### [YOUR TASK]
The answer must consist only of the lines in the records below from the line with "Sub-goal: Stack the" to the line with "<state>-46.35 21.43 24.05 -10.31", both included, copied word for word with every picture left out.

---

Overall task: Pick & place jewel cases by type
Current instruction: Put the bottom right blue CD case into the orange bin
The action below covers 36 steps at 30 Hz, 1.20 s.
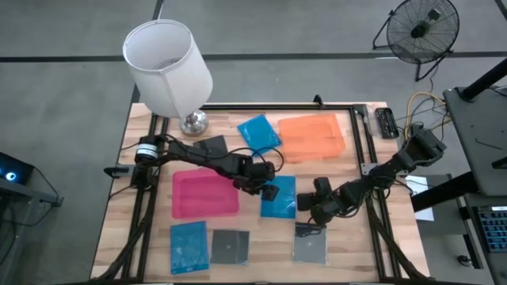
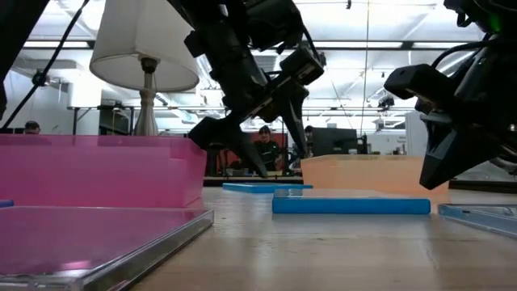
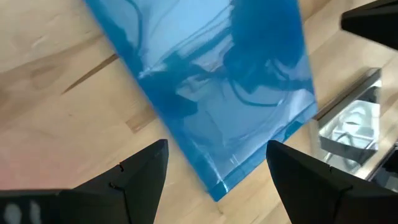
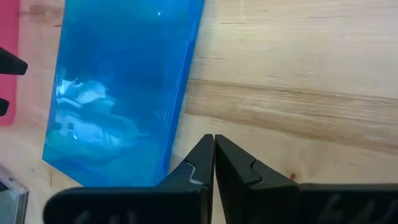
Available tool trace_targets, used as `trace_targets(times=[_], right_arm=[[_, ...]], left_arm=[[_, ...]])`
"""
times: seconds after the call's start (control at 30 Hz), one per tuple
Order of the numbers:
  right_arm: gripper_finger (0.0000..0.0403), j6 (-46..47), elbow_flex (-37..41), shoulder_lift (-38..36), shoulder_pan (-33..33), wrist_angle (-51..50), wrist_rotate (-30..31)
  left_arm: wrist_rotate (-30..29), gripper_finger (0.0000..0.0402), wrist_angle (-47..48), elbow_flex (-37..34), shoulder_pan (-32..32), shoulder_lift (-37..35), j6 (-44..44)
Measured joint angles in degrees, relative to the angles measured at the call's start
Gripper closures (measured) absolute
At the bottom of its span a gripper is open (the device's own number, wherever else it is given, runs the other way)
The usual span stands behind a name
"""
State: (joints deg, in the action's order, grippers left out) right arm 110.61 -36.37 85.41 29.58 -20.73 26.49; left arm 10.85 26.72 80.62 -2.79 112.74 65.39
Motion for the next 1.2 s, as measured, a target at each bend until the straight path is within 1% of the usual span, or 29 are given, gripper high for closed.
trace_targets(times=[0.27, 0.43, 0.6, 0.67, 0.8, 0.93, 1.0, 1.07, 1.2], right_arm=[[0.0394, -0.9, 0.1, 0.0, 0.0, 0.2, 0.0], [0.0394, -2.8, 0.1, 0.0, 0.0, 0.3, -1.1], [0.0395, -3.3, 0.2, 0.0, 0.0, 0.2, -1.1], [0.0395, -4.0, 0.2, 0.0, 0.0, 0.2, -1.3], [0.0395, -4.8, 0.6, 0.0, 0.0, 0.2, -2.6], [0.0395, -4.8, 1.0, 0.3, 0.0, 0.4, -2.9], [0.0395, -5.1, 1.0, 0.7, 0.0, 0.7, -3.1], [0.0395, -5.8, 1.1, 1.3, 0.0, 1.4, -3.8], [0.0395, -7.6, 1.2, 3.1, 0.0, 4.5, -4.7]], left_arm=[[-1.1, 0.0145, -7.8, -2.0, -0.4, 0.1, 1.3], [-1.5, 0.0145, -7.9, -2.3, -0.4, -0.1, 2.0], [-3.8, 0.0145, -7.4, -2.1, -0.4, -2.3, 2.0], [-4.8, 0.0145, -5.8, -2.3, -0.4, -3.2, 1.9], [-5.9, 0.0145, -4.9, -2.3, -0.4, -4.3, 1.9], [-7.5, 0.0145, -7.0, -1.6, -0.5, -4.4, 2.6], [-9.0, 0.0145, -10.2, -1.1, -0.6, -4.4, 2.6], [-10.4, 0.0145, -12.8, -1.1, -0.5, -4.5, 1.7], [-10.9, 0.0145, -16.3, -1.2, 0.9, -4.5, -4.1]])
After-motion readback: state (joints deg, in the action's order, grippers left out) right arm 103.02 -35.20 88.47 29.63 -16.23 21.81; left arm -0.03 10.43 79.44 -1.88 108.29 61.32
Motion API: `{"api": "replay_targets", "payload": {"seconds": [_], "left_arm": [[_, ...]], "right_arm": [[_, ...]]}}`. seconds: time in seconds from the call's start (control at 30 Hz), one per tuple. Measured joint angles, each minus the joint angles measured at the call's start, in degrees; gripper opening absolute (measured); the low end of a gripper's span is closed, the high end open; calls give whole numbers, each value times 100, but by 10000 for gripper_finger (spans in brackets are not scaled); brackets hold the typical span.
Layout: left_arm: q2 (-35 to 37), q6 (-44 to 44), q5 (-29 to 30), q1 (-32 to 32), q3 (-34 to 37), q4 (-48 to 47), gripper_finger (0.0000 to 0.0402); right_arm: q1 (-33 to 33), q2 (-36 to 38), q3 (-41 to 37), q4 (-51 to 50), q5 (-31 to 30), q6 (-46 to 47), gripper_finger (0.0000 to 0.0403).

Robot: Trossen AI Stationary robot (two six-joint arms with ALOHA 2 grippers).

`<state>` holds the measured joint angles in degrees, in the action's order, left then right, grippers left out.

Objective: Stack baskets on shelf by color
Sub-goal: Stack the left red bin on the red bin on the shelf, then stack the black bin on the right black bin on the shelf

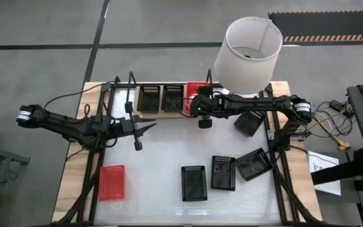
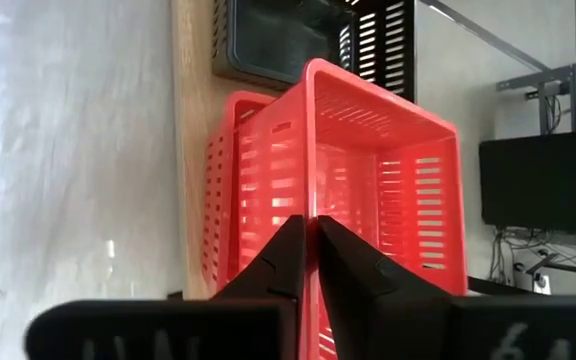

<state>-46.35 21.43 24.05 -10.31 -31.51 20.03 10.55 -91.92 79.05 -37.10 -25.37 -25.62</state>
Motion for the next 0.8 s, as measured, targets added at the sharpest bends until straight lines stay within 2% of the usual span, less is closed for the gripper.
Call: {"api": "replay_targets", "payload": {"seconds": [0.3, 0.47, 0.6, 0.7, 0.8], "left_arm": [[0, 0, 0, 2, 0, 0, 42], [0, 0, 0, 2, 0, 0, 42], [0, 0, 0, 7, 0, 0, 42], [0, 0, 0, 7, -2, 0, 42], [0, 0, 0, 7, -2, 0, 42]], "right_arm": [[0, 0, 0, 4, -19, 51, 75], [-4, 39, -4, -35, -33, 47, 92], [-15, 70, -4, 146, 111, 278, 82], [-15, 42, -4, 396, 449, 402, 62], [-17, -5, -4, 524, 487, 406, 40]]}}
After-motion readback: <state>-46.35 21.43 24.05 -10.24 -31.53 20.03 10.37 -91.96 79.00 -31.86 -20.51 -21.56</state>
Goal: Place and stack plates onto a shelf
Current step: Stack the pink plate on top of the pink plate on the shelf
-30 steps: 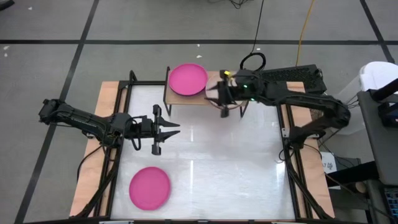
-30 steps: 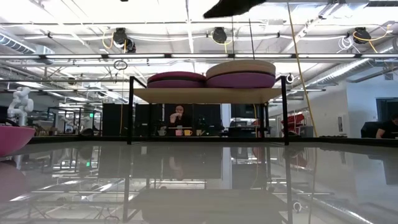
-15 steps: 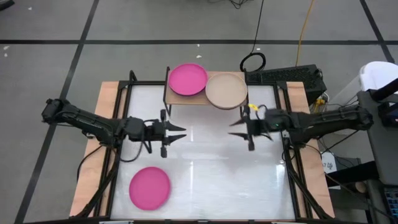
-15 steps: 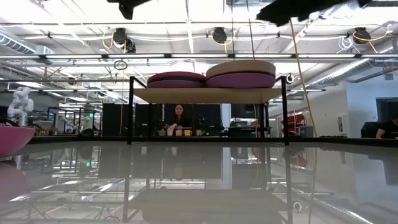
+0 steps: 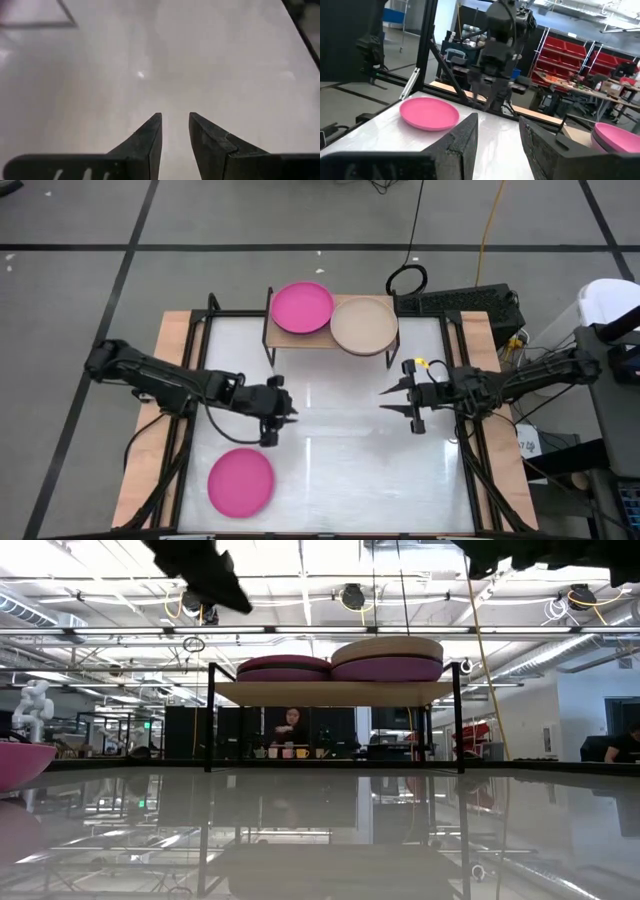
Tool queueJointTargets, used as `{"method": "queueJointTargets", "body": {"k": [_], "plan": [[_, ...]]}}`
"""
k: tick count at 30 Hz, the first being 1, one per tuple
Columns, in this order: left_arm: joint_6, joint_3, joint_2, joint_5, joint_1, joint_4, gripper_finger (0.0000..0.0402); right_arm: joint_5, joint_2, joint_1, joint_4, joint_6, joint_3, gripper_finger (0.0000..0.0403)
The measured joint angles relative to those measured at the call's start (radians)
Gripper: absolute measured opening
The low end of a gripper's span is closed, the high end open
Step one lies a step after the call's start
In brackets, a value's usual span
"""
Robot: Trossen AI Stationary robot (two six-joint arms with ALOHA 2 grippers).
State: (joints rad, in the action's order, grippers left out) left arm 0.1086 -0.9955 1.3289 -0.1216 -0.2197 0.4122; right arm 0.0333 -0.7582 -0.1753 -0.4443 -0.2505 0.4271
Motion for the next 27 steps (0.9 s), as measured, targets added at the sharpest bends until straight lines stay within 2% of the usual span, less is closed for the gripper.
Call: {"method": "queueJointTargets", "body": {"k": [6, 13, 21, 27], "plan": [[0.000, -0.008, 0.057, 0.161, -0.001, 0.127, 0.0101, -0.003, -0.001, -0.004, 0.000, 0.003, 0.000, 0.0125], [0.058, -0.007, 0.130, 0.271, -0.033, 0.329, 0.0101, -0.003, -0.004, -0.004, 0.008, 0.034, 0.000, 0.0125], [-0.009, 0.015, 0.194, 0.308, -0.115, 0.345, 0.0101, -0.003, -0.004, -0.004, 0.022, 0.049, 0.000, 0.0125], [-0.009, 0.052, 0.228, 0.333, -0.130, 0.320, 0.0101, -0.003, -0.004, -0.004, 0.031, 0.049, 0.000, 0.0125]]}}
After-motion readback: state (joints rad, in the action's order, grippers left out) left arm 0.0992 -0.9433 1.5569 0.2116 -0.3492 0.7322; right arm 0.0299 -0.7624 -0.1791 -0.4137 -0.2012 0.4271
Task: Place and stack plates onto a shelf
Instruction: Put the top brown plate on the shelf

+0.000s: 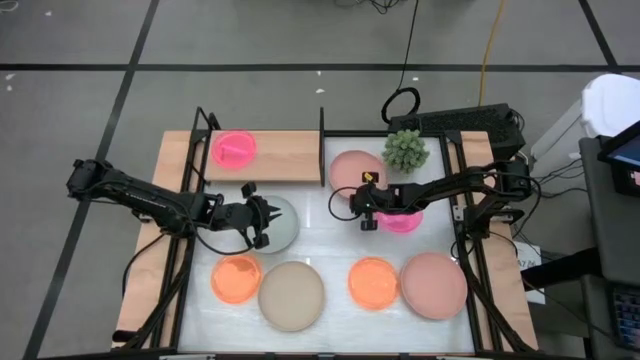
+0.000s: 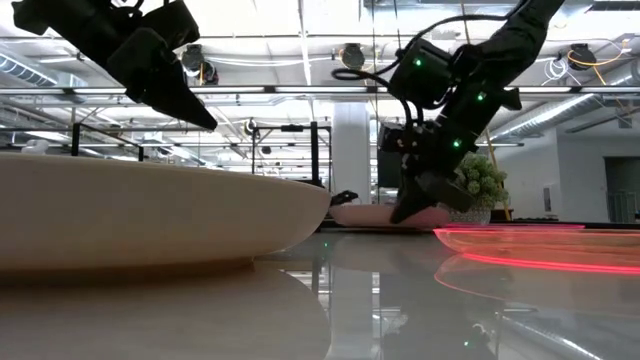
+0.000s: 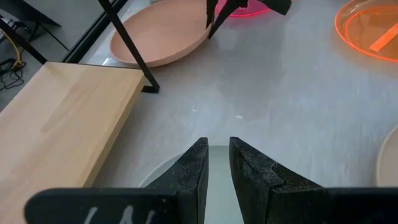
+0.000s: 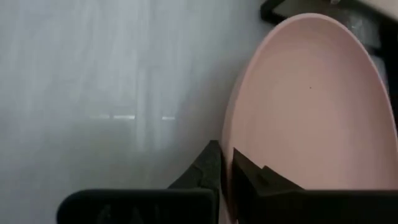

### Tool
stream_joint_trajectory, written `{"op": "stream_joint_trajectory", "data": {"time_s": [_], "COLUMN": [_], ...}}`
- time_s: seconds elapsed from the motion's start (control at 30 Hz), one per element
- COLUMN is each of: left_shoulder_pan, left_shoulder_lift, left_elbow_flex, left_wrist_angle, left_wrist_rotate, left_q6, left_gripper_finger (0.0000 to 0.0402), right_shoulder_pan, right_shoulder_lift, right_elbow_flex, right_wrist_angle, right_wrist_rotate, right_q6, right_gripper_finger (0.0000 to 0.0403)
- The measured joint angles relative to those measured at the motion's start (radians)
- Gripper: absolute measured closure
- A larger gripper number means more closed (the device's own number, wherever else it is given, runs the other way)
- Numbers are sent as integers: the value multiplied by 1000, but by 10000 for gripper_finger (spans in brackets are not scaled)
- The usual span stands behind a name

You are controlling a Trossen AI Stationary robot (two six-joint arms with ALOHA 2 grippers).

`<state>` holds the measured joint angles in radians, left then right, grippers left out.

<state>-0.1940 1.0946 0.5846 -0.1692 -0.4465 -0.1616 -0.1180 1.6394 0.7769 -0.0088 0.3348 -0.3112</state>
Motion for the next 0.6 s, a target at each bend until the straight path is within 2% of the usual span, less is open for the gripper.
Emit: {"op": "stream_joint_trajectory", "data": {"time_s": [0.2,0.3,0.47,0.6], "left_shoulder_pan": [0,0,-4,-5], "left_shoulder_lift": [0,0,0,0], "left_elbow_flex": [0,0,0,0], "left_wrist_angle": [0,0,-6,-8], "left_wrist_rotate": [0,0,1,1], "left_q6": [-7,-9,-14,-17], "left_gripper_finger": [329,329,329,329], "right_shoulder_pan": [43,52,61,61], "right_shoulder_lift": [0,-15,-93,-188], "right_elbow_flex": [37,56,85,89], "right_wrist_angle": [-20,-39,-85,-98], "right_wrist_rotate": [82,90,187,226], "right_q6": [9,15,35,34], "right_gripper_finger": [401,402,402,402]}}
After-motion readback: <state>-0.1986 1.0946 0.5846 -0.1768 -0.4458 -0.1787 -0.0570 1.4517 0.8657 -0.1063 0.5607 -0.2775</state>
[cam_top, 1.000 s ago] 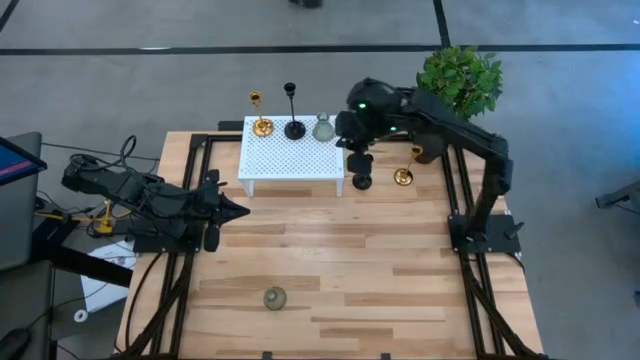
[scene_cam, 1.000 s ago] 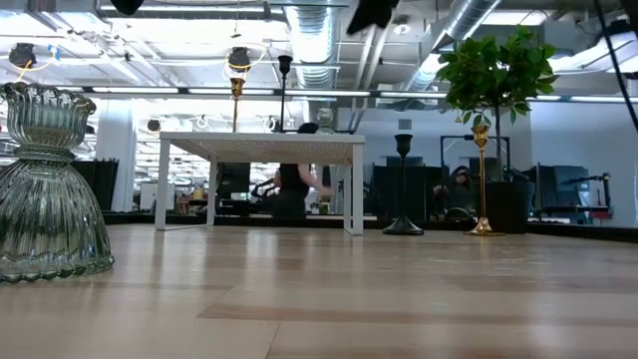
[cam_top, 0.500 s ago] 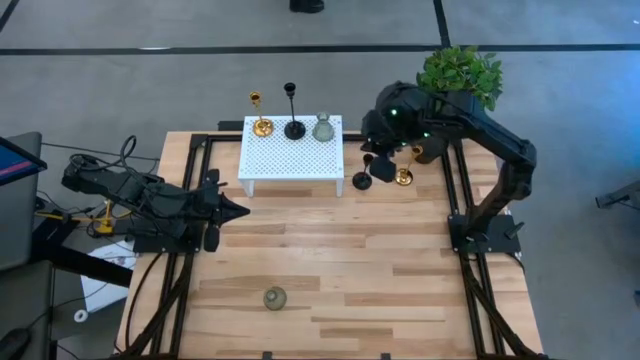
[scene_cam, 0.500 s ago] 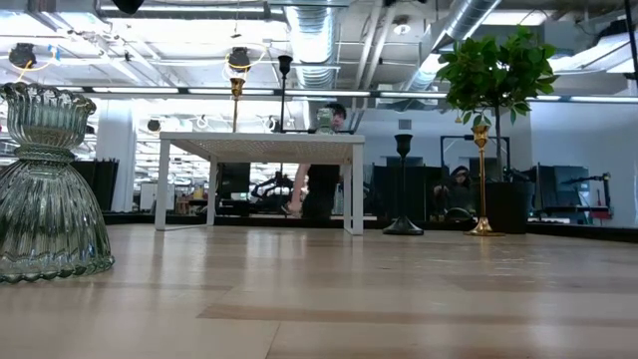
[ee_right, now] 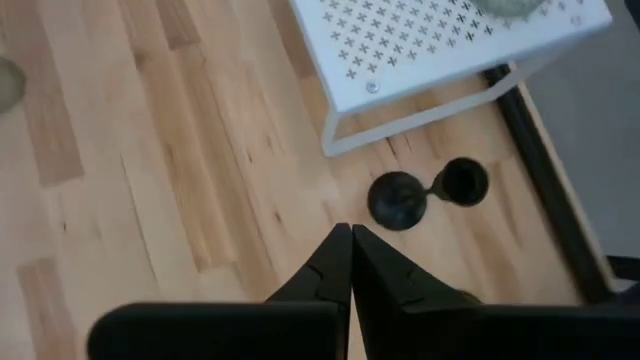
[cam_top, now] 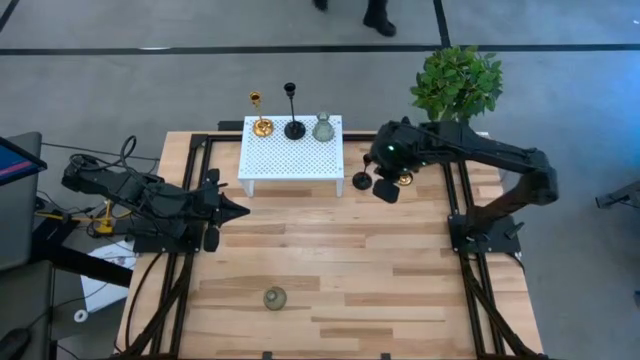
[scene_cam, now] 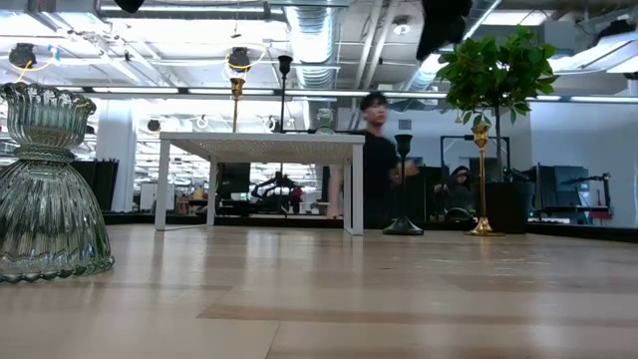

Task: Pick & Place candle stick holders
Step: Put the golden candle holder on the shelf aligned with the other golden candle holder

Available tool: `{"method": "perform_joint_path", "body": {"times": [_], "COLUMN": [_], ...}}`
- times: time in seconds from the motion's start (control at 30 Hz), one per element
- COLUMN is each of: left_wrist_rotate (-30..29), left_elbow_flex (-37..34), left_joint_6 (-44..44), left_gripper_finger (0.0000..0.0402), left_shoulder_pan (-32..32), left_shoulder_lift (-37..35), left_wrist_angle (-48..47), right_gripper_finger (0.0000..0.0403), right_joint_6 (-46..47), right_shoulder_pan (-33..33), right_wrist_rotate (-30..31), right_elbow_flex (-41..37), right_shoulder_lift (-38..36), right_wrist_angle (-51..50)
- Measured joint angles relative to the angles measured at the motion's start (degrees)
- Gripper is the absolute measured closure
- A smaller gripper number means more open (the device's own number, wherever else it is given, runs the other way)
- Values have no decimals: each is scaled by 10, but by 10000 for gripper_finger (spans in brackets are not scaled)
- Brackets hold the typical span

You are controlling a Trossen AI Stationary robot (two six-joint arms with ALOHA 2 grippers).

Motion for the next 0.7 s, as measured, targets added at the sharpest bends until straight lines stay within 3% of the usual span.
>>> {"method": "perform_joint_path", "body": {"times": [0.33, 0.7], "left_wrist_rotate": [0, 0], "left_elbow_flex": [0, 0], "left_joint_6": [0, 0], "left_gripper_finger": [396, 396], "left_shoulder_pan": [0, 0], "left_shoulder_lift": [0, 0], "left_wrist_angle": [0, 0], "right_gripper_finger": [403, 403], "right_joint_6": [126, 277], "right_shoulder_pan": [39, 103], "right_wrist_rotate": [6, 107], "right_elbow_flex": [-230, -380], "right_shoulder_lift": [-153, -260], "right_wrist_angle": [176, 193]}}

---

### [OUTPUT BELOW]
Sub-goal: Stack the left red bin on the red bin on the shelf, then stack the black bin on the right black bin on the shelf


<state>-46.35 21.43 24.05 -10.31 -31.51 20.03 10.55 -91.92 79.05 -37.10 -25.37 -25.62</state>

There's nothing else to the answer.